» **Task to complete**: Search the records for lines that contain the word "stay". Copy them all.

(Stored entries)
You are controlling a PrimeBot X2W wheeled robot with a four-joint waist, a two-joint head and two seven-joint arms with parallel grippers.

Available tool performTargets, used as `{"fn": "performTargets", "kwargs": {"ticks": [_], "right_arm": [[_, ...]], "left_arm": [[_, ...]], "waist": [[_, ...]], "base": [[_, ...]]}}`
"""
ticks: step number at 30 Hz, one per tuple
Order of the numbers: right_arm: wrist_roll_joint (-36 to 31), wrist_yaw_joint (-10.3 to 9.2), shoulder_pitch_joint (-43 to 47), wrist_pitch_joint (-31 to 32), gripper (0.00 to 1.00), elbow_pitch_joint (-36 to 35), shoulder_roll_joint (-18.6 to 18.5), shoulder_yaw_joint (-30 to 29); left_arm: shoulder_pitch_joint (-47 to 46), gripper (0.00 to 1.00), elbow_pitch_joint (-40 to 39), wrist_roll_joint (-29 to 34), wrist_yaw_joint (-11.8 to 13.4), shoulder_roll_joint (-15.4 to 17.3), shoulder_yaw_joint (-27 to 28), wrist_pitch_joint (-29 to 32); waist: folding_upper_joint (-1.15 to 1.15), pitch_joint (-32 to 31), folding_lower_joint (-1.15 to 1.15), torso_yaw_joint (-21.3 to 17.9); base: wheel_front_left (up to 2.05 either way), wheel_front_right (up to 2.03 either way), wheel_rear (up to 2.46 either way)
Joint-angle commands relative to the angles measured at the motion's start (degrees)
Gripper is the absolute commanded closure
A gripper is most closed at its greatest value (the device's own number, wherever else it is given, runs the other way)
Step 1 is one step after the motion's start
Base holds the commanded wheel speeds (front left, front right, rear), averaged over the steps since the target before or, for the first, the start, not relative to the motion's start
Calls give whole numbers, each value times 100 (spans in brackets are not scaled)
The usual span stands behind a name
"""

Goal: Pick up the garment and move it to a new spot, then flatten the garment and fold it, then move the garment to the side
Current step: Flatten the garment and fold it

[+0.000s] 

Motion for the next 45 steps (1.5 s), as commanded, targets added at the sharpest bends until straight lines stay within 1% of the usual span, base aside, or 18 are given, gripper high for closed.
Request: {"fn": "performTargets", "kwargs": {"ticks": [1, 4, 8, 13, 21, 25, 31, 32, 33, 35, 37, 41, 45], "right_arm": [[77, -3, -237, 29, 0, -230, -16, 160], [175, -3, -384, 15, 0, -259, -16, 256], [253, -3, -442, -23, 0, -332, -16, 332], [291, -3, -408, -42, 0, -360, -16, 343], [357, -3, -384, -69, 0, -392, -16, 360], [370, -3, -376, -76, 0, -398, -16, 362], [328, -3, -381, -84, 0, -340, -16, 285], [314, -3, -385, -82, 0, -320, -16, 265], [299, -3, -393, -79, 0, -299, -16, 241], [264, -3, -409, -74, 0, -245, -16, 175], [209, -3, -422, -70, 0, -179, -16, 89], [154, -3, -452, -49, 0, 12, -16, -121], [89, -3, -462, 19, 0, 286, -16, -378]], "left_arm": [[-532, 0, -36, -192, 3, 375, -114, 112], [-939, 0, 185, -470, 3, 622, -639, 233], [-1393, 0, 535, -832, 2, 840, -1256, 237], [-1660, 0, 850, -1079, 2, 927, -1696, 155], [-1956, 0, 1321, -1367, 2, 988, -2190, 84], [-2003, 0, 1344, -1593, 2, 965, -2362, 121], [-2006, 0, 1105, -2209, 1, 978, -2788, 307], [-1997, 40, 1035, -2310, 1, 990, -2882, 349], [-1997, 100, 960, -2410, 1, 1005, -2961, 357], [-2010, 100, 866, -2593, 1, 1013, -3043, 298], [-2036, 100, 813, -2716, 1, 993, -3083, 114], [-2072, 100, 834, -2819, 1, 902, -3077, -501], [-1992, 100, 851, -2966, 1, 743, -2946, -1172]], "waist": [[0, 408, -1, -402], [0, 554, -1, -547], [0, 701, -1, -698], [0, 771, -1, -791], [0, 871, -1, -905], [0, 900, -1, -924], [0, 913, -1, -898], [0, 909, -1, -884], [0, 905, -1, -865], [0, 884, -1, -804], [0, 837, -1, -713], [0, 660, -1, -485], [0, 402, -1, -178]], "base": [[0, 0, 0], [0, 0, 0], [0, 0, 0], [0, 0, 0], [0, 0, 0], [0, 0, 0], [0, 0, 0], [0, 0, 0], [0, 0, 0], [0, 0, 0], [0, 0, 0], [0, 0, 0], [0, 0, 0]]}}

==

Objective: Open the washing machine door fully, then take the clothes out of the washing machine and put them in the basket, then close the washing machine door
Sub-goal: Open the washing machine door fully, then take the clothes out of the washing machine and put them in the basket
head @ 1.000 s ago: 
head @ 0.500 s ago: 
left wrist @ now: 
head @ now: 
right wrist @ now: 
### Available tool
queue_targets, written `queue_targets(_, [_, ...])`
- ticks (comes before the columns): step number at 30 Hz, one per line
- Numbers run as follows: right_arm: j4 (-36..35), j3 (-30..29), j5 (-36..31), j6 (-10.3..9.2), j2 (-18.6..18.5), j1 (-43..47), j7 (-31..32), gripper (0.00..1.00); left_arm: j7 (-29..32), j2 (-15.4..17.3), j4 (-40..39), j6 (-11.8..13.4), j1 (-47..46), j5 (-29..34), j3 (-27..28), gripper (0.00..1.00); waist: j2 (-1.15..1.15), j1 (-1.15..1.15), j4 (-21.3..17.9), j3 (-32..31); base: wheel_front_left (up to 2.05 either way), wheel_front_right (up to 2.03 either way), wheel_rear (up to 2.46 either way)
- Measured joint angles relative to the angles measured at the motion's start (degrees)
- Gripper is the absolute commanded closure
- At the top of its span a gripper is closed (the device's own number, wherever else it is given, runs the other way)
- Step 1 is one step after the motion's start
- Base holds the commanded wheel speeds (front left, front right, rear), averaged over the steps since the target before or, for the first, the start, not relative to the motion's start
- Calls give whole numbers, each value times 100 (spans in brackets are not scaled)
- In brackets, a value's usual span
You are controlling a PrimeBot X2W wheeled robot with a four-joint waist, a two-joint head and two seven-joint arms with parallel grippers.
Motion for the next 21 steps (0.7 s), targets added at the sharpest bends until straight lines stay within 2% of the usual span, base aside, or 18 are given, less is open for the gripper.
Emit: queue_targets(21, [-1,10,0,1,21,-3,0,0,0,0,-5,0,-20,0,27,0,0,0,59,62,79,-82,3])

» **Result of the exercise**:
Motion for the next 45 steps (1.5 s), as commanded, targets added at the sharpest bends until straight lines stay within 1% of the usual span, base aside, or 18 are given, gripper high for closed.
Motion for the next 21 steps (0.7 s), targets added at the sharpest bends until straight lines stay within 2% of the usual span, base aside, or 18 are given, less is open for the gripper.

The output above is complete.